In fact, the U.K. enacted a new law that allows workers to request flexible hours. The law states that any employee who has been with a company for at least 26 weeks has the right to request a flexible working arrangement. The employer must then deal with the request in a reasonable manner. This means they should allow the employee to state their case and offer an appeal if applicable. However, they can still deny the request if they have a good business reason for doing so.
Previously, only parents and other caregivers had the legal right to request flexible working hours from their employers.
But the recent changes have already made an impact on the UK’s working landscape. According to a survey by conference calling service PowWowNow, 8 percent of UK workers submitted a flexible working request to their employer within a week of the law being enacted. And another 11 percent have said they definitely plan to do so. The survey also found roughly 35 percent of those surveyed said they might consider requesting flexible work hours at some point.
These numbers aren’t exactly shocking — even here in the U.S. In fact, way back in 2011, Small Business Trends staff writer Rieva Lesonsky reported:
“….slew of data indicating that working remotely is no longer a rarity, but becoming commonplace, you can add the latest Work Without Walls findings from Microsoft. Microsoft’s research shows that enabling employees to work remotely is fast becoming not a perk, but a business imperative.”

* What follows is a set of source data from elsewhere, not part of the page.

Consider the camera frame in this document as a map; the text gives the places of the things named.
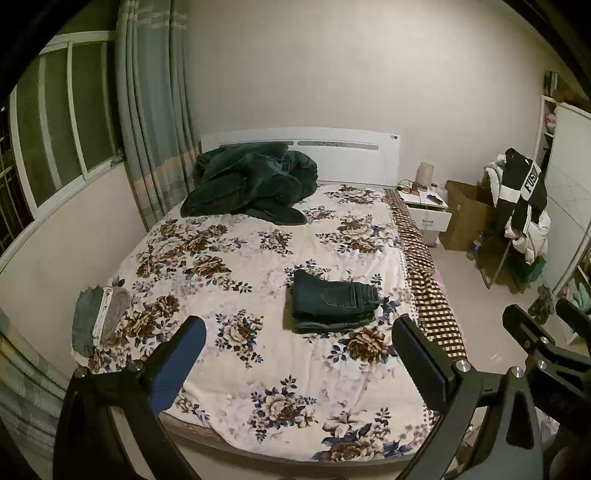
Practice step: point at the white wardrobe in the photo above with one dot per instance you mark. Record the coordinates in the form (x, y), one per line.
(565, 184)

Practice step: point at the plastic water bottle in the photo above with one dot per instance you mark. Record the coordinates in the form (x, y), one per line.
(474, 247)

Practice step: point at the pink cloth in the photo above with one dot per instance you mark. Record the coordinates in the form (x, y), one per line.
(550, 120)

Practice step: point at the brown checked blanket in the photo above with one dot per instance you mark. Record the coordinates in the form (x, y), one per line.
(427, 286)

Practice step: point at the white framed window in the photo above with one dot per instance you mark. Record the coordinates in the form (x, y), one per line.
(55, 115)

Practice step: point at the brown cardboard box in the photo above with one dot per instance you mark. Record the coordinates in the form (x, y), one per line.
(466, 217)

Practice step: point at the grey-green curtain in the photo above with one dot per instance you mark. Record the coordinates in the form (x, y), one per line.
(157, 115)

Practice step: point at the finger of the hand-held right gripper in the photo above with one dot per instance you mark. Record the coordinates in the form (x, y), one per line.
(526, 325)
(575, 314)

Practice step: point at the green box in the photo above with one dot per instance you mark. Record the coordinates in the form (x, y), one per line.
(535, 270)

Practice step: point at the white bed headboard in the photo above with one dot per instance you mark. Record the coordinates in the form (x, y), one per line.
(351, 161)

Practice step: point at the dark blue jeans pants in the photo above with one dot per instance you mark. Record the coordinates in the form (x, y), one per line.
(332, 295)

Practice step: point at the black and white jacket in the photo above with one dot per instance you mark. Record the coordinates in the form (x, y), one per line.
(519, 194)

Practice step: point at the white padded jacket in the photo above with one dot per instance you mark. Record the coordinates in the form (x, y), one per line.
(535, 235)

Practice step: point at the folded grey cloth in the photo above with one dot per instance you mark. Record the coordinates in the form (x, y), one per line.
(117, 314)

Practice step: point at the folded blue jeans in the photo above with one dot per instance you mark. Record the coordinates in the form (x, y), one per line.
(332, 326)

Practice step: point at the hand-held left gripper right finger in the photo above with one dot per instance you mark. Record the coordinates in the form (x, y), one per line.
(422, 367)

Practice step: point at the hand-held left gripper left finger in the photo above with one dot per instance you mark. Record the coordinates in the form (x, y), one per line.
(178, 367)

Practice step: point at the pale striped cloth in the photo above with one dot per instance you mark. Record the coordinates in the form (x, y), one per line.
(27, 392)

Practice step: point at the teal folded towel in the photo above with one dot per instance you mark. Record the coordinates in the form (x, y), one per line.
(582, 297)

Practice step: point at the black phone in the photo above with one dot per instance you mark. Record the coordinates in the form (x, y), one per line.
(434, 199)

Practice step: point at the pink sheet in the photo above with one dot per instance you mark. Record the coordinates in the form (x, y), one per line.
(441, 281)

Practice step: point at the folded grey-blue pants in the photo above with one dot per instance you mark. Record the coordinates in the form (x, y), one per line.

Still, some employers have continued to worry about the impact on their businesses of a more flexible work schedule. Citing data, again from the UK, in 2013 David Wallace reported that:
- 56 percent of employers feared productivity would decline.
- 40 percent worried about the blurring of work and home boundaries.
- And 50 percent expressed concern that teamwork would suffer.
By contrast, employees have a completely different perspective. According to the data:
- 75 percent of employees felt it would increase job satisfaction.
- 72 percent said more flexible hours directly impacted work/life balance.
- And 54 percent said it would make them more productive.
In the end, however, employer concerns may be unwarranted. As Lesonsky reports:
“The 2012 National Study of Employers, released by the Families and Work Institute (FWI) and the Society for Human Resource Management (SHRM), found that U.S. employers are offering employees more options for managing when and where they work. The tradeoff for the employees, however, is that employers offering more flexibility are also requiring them to essentially work more.”
So, even if you do consider giving your employees more flexibility in their work schedules, be sure you don’t end up burning your employees out by making them work much more in the process, Lesonsky suggests.